*Task item*. Only the lines holding "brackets" are wanted; find them in the listing and return each one.
****
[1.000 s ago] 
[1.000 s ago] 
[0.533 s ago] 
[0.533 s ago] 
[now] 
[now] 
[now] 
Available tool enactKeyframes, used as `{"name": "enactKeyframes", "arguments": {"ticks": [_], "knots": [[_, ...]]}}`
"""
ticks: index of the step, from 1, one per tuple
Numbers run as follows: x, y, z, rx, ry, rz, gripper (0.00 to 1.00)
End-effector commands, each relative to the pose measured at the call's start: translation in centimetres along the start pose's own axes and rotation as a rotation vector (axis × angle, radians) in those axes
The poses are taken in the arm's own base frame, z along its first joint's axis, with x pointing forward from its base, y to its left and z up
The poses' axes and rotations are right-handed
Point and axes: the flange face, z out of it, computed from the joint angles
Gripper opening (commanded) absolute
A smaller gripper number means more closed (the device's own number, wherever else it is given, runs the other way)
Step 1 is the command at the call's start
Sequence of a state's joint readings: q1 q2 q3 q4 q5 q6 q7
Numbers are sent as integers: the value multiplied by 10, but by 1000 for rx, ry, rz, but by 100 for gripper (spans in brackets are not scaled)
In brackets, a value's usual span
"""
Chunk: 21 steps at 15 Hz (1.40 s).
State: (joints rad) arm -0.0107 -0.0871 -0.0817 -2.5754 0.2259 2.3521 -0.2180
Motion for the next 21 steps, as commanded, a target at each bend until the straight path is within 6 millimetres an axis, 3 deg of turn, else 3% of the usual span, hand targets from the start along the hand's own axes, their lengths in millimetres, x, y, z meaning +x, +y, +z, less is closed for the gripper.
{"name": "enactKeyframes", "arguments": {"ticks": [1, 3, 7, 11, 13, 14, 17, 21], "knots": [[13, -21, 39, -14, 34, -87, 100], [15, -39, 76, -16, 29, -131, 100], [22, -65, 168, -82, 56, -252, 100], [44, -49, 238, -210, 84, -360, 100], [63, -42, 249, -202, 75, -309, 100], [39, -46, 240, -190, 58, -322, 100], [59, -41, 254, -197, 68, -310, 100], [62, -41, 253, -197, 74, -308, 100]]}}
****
*Exercise output*.
Numbers are sent as integers: the value multiplied by 10, but by 1000 for rx, ry, rz, but by 100 for gripper (spans in brackets are not scaled)
In brackets, a value's usual span

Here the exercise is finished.